AND.       Entry          

  The COVID-19 epidemic will surpriseit probably affected everyone, reorganizing the lives of people around the globe, forcing us to adapt to the new social, economic and - above all - legal situation. The governments of individual countries have introduced a number of restrictions related to, among others: with the possibility of free movement, the need to use personal protective equipment, or the availability of commercial spaces and restaurants. Pursuant to the Regulation of the Minister of Health of March 13, 2020 on the declaration of an epidemic threat in the territory of the Republic of Poland (Journal of Laws of 2020, item 433), restrictions were imposed on conducting particular types of business activities, including those involving the preparation and serving of meals and drinks to guests. sitting at tables or guests making their own selection of dishes from the displayed menu, eaten on site (§ 5 section 1 point 1 letter a of the Regulation of the Ministry of Health). These restrictions were then maintained in the Regulation of the Council of Ministers of March 31, 2020 on the establishment of certain restrictions, orderaboutin and outaboutin connection with the occurrence of an epidemic (Journal of Laws 2020, item 566) and essentially amount to a total ban on conducting business activities until further notice (§ 9(1)(1) of the Regulation of the Council of Ministers). And they were also repeated in subsequent lockdowns. Currently in February 2021. the ban on the provision of catering services has been in place since October 2020, i.e. for almost five months.

            What will killcurrent situation, no one can say with certainty when - or if at all - the situation will return to normal.
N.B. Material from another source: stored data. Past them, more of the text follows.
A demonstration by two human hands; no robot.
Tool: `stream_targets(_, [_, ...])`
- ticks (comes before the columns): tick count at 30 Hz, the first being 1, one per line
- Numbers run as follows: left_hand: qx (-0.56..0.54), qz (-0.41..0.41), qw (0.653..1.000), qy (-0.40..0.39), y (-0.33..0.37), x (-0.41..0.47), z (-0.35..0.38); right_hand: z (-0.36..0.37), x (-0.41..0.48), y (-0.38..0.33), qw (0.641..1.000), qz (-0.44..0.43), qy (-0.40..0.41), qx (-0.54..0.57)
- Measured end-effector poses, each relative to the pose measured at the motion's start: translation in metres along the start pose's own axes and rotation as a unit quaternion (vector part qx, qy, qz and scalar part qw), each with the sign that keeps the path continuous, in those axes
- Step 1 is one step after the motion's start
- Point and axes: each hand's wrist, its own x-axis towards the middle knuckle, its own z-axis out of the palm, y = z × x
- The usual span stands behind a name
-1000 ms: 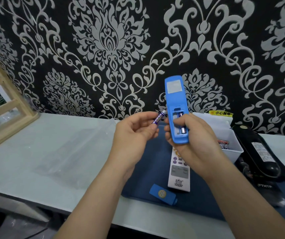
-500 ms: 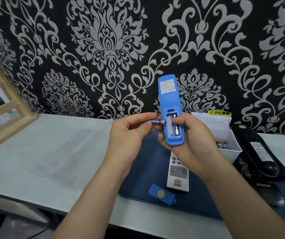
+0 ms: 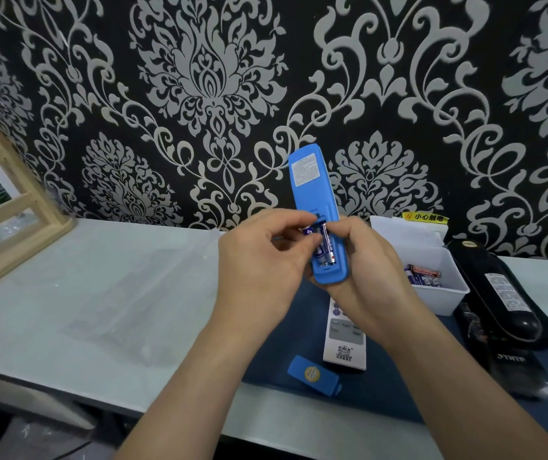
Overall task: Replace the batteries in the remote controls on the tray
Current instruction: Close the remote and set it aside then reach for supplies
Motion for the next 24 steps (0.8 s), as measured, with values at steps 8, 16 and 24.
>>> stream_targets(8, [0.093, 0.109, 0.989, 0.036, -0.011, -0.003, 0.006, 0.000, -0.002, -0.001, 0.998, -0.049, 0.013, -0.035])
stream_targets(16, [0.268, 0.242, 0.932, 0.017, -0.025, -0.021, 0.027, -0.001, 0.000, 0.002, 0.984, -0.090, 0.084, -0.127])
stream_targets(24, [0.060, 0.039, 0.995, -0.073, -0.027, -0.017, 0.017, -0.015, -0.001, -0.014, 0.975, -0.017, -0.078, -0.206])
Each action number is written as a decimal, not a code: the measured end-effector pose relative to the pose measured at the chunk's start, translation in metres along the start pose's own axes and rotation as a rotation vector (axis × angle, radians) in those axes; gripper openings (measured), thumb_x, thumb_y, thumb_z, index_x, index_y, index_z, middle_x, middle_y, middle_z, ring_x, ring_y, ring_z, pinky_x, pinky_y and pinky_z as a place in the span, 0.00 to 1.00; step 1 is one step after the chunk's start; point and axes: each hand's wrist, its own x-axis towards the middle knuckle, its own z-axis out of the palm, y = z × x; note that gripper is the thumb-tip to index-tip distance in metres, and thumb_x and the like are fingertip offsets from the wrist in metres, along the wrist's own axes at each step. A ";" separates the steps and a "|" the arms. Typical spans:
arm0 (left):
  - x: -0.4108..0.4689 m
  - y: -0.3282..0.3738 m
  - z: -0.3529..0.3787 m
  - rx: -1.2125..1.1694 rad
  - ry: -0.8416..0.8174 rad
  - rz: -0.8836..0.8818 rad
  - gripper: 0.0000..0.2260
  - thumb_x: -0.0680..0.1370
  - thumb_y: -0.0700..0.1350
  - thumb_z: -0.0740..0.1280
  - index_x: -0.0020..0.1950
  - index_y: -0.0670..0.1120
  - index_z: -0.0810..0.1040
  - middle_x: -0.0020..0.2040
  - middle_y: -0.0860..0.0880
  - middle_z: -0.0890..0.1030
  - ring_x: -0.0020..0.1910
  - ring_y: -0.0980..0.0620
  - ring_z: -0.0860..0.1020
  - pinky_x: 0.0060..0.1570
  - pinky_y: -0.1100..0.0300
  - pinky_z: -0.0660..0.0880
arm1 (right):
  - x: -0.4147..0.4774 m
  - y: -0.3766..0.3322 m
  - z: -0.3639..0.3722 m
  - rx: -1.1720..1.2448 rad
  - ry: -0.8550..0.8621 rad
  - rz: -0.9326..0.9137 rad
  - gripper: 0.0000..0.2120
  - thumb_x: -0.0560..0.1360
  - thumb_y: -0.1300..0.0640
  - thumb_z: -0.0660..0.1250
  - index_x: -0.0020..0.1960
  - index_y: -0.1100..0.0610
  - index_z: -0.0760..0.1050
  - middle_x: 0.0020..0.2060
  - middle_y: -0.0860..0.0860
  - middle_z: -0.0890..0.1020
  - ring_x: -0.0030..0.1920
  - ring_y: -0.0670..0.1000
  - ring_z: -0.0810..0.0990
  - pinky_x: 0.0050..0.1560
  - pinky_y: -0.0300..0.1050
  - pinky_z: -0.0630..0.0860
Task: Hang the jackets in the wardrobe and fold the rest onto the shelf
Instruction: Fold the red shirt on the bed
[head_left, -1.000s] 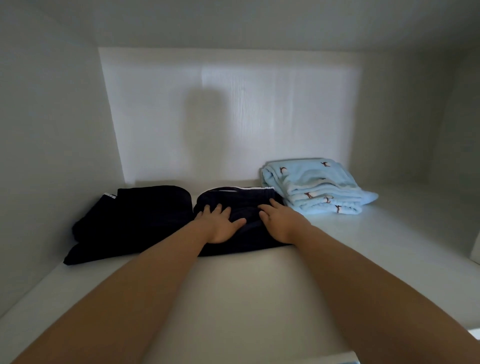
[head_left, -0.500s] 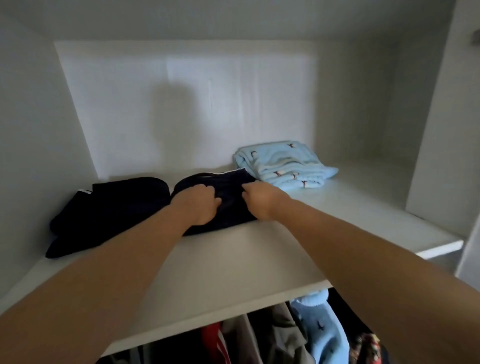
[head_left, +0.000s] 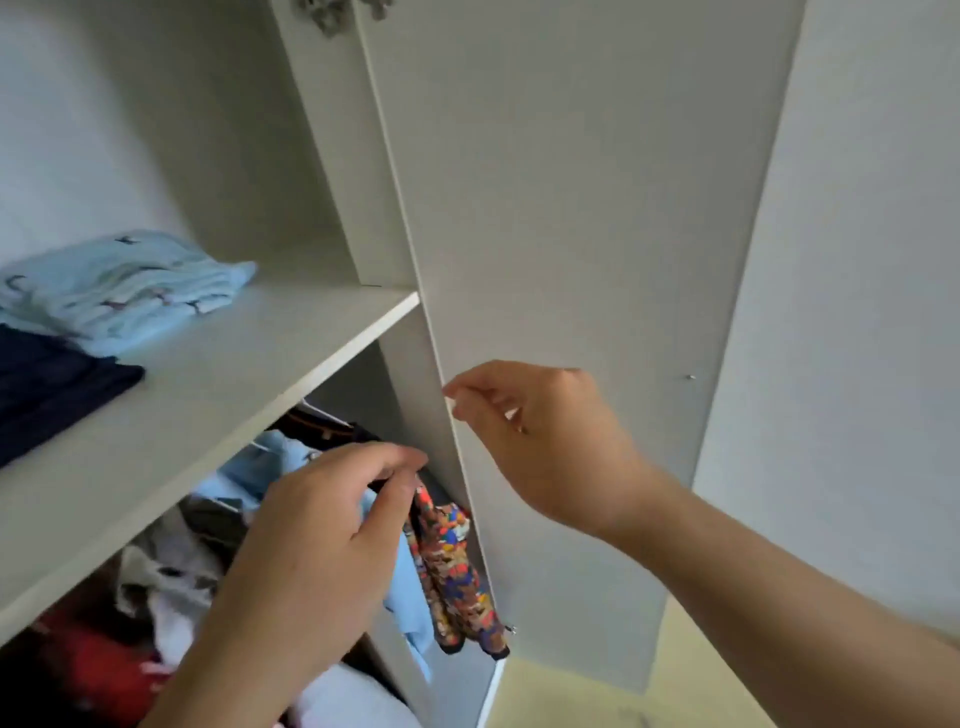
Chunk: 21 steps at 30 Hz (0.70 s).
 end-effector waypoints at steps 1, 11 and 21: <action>-0.004 0.014 0.022 -0.081 -0.059 0.007 0.07 0.78 0.51 0.65 0.50 0.60 0.83 0.45 0.67 0.83 0.47 0.69 0.78 0.45 0.76 0.70 | -0.024 0.011 -0.023 -0.059 0.021 0.055 0.08 0.81 0.54 0.65 0.51 0.51 0.83 0.43 0.44 0.85 0.43 0.46 0.81 0.46 0.43 0.76; -0.028 0.218 0.202 -0.351 -0.469 0.317 0.06 0.80 0.53 0.67 0.52 0.61 0.83 0.45 0.69 0.82 0.49 0.70 0.79 0.50 0.65 0.77 | -0.239 0.077 -0.253 -0.379 0.384 0.602 0.11 0.78 0.41 0.62 0.48 0.42 0.83 0.42 0.31 0.82 0.44 0.34 0.79 0.42 0.29 0.74; -0.101 0.505 0.337 -0.514 -0.683 0.644 0.05 0.79 0.52 0.68 0.49 0.57 0.83 0.42 0.64 0.83 0.44 0.65 0.81 0.47 0.61 0.79 | -0.442 0.105 -0.483 -0.615 0.707 0.870 0.10 0.79 0.43 0.65 0.46 0.43 0.84 0.38 0.36 0.85 0.43 0.35 0.81 0.42 0.28 0.72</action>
Restaurateurs and other people running catering businesses are trying to cope with these new realities. This industry is inextricably linked to renting commercial space in attractive locations, which often results in astronomical rents that ultimately have to be earned. So, in a situation where the activity de facto and de jure cannot be run, are the tenants of catering premises doomed to the specter of bankruptcy? The purpose of this article is to highlight the opportunities for entrepreneurs in the catering industry that are successfully used by law firms to defend the interests of tenants who have decided to ask us for support.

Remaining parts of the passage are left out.